Stepping Out of Similar Semantic Space for Open-Vocabulary Segmentation¶
Conference: ICCV 2025 arXiv: 2506.16058 Code: Not released Area: Image Segmentation Keywords: Open-vocabulary segmentation, benchmark evaluation, semantic space, CLIP fine-tuning, gradient-free aggregation, proxy calibration
TL;DR¶
This paper exposes an evaluation bias in existing open-vocabulary segmentation (OVS) benchmarks, where test sets exhibit high semantic similarity to training spaces. It proposes a new benchmark, OpenBench, and a method, OVSNet, that integrates heterogeneous features via Gradient-Free Aggregation (GFA) and expands the training semantic space at zero cost through Proxy Calibration (PC), achieving state-of-the-art performance on both existing benchmarks and OpenBench.
Background & Motivation¶
Open-vocabulary segmentation (OVS) aims to segment objects in images based on arbitrary text inputs. Existing methods primarily leverage large-scale pretrained vision-language models such as CLIP, following several technical paradigms: two-stage segment-then-classify, frozen CLIP feature integration with segmentation decoders, and fine-tuning of CLIP encoders.

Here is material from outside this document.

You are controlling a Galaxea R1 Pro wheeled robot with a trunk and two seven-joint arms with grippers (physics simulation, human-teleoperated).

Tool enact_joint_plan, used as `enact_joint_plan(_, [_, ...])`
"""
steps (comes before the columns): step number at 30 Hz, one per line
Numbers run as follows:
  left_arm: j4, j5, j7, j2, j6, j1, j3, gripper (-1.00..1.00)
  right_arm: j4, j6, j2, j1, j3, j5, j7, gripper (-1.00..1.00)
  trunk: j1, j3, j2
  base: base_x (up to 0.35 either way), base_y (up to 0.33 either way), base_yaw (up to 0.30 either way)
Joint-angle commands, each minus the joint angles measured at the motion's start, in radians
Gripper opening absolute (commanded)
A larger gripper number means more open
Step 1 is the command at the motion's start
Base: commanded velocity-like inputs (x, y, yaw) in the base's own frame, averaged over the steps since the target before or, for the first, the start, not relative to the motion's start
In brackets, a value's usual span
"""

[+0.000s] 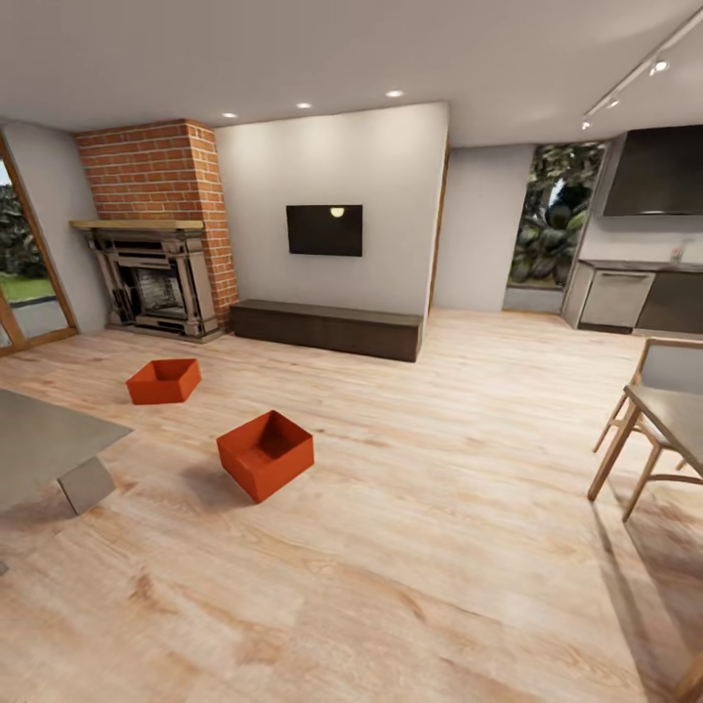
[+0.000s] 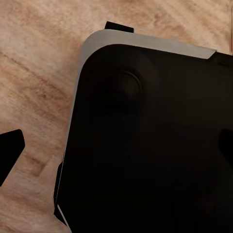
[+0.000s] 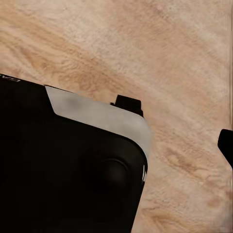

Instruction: Move the two storage containers from the living room to the garage. In the garage, place one container on the floor and stack the other container on top of it (either order is fine).

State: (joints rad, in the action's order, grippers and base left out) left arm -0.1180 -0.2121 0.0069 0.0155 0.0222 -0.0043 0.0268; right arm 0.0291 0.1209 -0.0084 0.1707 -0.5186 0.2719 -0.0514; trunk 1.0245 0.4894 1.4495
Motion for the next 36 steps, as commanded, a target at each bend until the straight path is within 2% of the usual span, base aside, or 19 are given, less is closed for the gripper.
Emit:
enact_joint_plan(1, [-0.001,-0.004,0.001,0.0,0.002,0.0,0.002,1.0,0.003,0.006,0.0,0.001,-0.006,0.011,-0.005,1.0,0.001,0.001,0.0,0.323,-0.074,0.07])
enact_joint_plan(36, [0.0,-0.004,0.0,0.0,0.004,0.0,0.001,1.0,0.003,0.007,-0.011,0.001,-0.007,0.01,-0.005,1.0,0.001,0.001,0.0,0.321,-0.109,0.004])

This paper presents a critical observation: fine-tuning CLIP consistently improves performance on existing benchmarks, yet this contradicts the fundamental objective of open-vocabulary tasks. Fine-tuning CLIP causes the model to overfit a specific training semantic space, thereby reducing generalization — which is the core requirement of OVS.

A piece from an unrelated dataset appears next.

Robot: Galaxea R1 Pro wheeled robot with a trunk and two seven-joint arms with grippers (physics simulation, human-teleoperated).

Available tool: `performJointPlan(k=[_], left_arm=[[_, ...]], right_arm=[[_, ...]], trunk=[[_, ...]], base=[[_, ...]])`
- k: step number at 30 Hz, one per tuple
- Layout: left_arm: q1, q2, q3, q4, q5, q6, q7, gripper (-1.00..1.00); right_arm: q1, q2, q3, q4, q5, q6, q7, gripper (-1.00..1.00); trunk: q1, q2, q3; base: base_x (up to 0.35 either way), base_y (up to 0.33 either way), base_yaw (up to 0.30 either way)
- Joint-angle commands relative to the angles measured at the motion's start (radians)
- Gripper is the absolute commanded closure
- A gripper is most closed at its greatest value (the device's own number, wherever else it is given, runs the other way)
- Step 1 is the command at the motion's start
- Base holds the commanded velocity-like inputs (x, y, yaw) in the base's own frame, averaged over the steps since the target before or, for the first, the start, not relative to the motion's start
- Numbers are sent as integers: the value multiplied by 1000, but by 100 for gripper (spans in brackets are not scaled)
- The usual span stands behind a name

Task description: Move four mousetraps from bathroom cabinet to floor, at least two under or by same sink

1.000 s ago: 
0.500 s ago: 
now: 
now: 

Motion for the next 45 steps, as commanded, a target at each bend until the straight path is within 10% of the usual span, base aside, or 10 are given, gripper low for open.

Through statistical analysis, the authors identify the root cause:
- High semantic overlap between existing test sets and training sets: The average similarity between VOC and the training set reaches 0.97, PC-59 reaches 0.95, and even ADE-847, considered a challenging benchmark, reaches 0.79.
- Evaluation bias: Under such high overlap, performance gains from fine-tuning CLIP reflect overfitting to training semantics rather than genuine open-vocabulary understanding.

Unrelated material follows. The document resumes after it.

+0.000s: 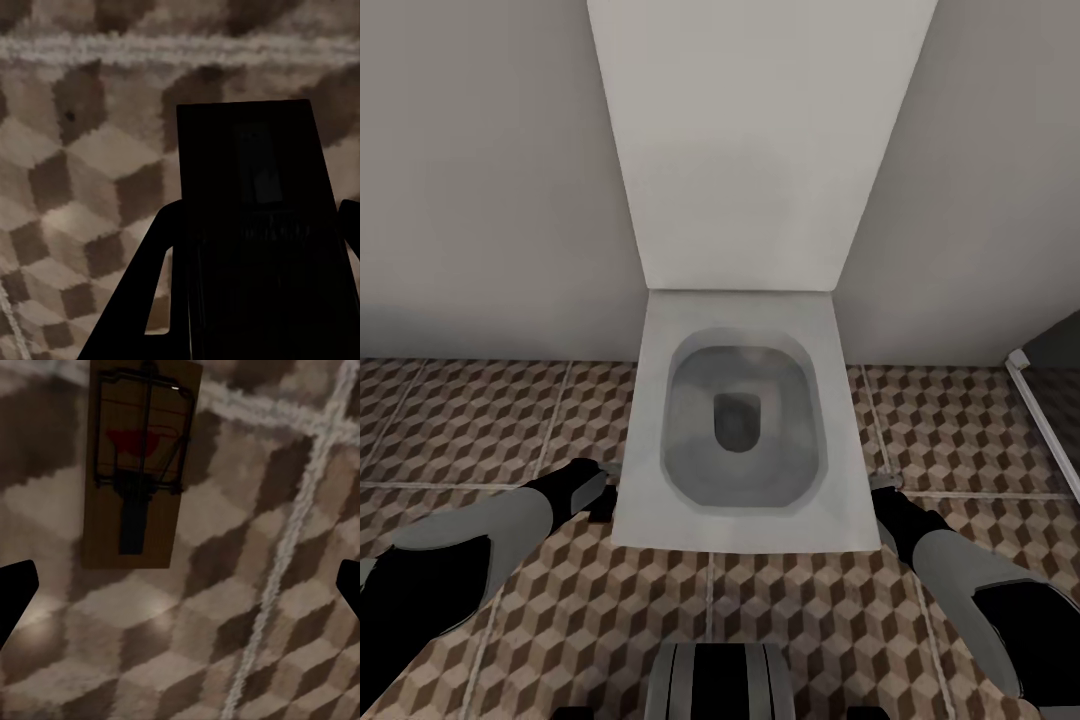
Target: Take the four mousetraps from the cabinet in the bathroom and place them on the bathroom floor. Make sure all four end up on the same floor surface, and ensure that at least two of them are either under or directly next to the same bathroom sink.
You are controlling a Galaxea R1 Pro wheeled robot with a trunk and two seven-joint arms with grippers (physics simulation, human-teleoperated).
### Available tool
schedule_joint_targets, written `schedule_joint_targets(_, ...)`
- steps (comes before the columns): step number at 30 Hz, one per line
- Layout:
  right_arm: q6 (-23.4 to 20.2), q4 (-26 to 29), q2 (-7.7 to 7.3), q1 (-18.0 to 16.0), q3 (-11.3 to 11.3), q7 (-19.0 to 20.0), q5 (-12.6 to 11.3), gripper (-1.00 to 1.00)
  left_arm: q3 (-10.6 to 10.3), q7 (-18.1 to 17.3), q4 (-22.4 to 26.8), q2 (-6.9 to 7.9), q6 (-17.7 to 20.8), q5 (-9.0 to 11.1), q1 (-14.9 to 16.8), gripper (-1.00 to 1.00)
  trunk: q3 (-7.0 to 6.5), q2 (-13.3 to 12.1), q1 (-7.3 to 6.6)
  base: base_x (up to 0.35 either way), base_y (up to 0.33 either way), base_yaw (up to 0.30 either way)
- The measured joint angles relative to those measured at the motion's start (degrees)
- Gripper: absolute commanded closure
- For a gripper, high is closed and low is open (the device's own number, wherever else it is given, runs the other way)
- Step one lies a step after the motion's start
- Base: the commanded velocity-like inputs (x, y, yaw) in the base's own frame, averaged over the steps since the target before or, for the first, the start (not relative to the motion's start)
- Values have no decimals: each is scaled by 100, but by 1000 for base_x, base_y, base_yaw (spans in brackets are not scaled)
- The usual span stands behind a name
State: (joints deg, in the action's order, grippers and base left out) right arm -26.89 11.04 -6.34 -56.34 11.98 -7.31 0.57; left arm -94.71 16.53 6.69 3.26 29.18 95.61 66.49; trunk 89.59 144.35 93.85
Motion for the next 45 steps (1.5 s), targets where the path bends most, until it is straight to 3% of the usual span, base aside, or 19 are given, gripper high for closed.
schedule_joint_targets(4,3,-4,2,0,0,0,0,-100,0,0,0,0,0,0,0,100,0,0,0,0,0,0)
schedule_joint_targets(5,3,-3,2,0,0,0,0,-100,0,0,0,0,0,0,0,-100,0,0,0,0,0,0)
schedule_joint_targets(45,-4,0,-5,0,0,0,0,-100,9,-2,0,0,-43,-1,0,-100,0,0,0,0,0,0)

This finding motivates work in two directions:
Evaluation: Construction of OpenBench, which exhibits substantially lower semantic similarity to training data (average similarity 0.61, maximum 0.79), comprising 286 fine-grained categories and 6,056 images without semantic duplication.
Method: Design of OVSNet, which improves segmentation performance without sacrificing CLIP's generalization capability.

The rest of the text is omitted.